O levantamento, feito em novembro, abrangeu 71% dos municípios brasileiros. De acordo com a CNM, foi aplicado um questionário preferencialmente aos secretários de Saúde, para saber quais as ações estavam realizando para enfrentar o consumo de crack e outras drogas. Todas as cidades do país foram contatadas, mas 3.950 responderam.

Os 2% de municípios onde o crack ainda não está presente são de populações bem pequenas, como a gaúcha Dilermando de Aguiar (7.000 habitantes) e a catarinense Bom Jesus do Oeste (3.000).

Das cidades que participaram do levantamento, apenas 8,5% têm um programa municipal de combate ao crack, segundo a pesquisa.

Nesse universo de municípios, a maioria promove ações para “mobilizar e orientar” a população.
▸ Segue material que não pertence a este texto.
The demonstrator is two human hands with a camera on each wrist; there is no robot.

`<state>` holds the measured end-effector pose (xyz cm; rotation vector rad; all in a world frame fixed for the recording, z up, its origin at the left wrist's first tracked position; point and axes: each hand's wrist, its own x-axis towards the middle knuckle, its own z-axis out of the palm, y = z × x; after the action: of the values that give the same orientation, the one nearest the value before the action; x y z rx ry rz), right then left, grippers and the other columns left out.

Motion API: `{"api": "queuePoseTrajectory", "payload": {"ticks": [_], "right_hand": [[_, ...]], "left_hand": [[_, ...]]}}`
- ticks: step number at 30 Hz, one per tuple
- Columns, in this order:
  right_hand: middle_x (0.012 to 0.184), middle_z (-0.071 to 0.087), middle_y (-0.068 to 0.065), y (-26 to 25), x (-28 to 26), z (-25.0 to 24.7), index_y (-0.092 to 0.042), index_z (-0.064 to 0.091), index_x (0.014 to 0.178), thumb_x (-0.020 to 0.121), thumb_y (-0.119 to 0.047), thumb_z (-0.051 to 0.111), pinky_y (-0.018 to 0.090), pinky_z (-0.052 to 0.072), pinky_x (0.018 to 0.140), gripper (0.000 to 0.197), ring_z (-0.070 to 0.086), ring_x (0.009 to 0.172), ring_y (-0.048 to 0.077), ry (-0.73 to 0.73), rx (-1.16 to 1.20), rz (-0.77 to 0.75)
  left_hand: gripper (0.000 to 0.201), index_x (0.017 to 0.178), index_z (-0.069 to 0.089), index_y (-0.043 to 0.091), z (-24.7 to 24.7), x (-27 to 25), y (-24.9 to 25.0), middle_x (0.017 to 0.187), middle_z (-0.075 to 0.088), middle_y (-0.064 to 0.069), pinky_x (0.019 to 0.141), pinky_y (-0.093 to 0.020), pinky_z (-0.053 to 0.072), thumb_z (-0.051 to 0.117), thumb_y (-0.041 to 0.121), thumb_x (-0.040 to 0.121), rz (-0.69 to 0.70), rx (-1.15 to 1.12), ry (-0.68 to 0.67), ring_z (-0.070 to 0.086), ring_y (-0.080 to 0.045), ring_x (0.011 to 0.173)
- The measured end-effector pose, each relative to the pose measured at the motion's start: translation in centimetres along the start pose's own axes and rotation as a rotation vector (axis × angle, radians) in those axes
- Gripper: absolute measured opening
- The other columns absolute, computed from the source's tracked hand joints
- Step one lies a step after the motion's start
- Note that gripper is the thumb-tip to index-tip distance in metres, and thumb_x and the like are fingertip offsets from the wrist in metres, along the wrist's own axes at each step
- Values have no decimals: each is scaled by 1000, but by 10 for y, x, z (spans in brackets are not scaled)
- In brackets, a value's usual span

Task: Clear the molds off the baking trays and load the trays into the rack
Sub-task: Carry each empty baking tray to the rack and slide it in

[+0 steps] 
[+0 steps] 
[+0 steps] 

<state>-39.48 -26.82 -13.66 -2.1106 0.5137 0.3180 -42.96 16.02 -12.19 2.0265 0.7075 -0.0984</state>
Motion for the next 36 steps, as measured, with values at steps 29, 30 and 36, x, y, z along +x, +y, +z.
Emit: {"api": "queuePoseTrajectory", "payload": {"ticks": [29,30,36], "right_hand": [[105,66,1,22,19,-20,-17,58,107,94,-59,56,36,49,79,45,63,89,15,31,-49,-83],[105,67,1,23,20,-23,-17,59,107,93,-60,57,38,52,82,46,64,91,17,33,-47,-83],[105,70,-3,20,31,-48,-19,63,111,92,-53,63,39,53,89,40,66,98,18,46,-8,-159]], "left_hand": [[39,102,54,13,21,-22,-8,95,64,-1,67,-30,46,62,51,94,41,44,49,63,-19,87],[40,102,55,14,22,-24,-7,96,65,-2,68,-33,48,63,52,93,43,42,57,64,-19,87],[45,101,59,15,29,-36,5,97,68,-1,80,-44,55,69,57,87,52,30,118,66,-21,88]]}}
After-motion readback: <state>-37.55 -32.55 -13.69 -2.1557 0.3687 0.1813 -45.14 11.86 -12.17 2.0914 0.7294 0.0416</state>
Mas só a metade (166 cidades) diz oferecer tratamento.

DEPOIMENTOS

Durante a aplicação dos questionários, a CNM registrou depoimentos de secretários que afirmaram que o problema com as drogas estava fora de controle em seus municípios.

Em alguns casos, os gestores afirmaram que precisavam comprar seringas para distribuir aos usuários de drogas e evitar o contágio do HIV. Outros apontavam a ocorrência de crimes relacionados ao crack, como furtos e roubos.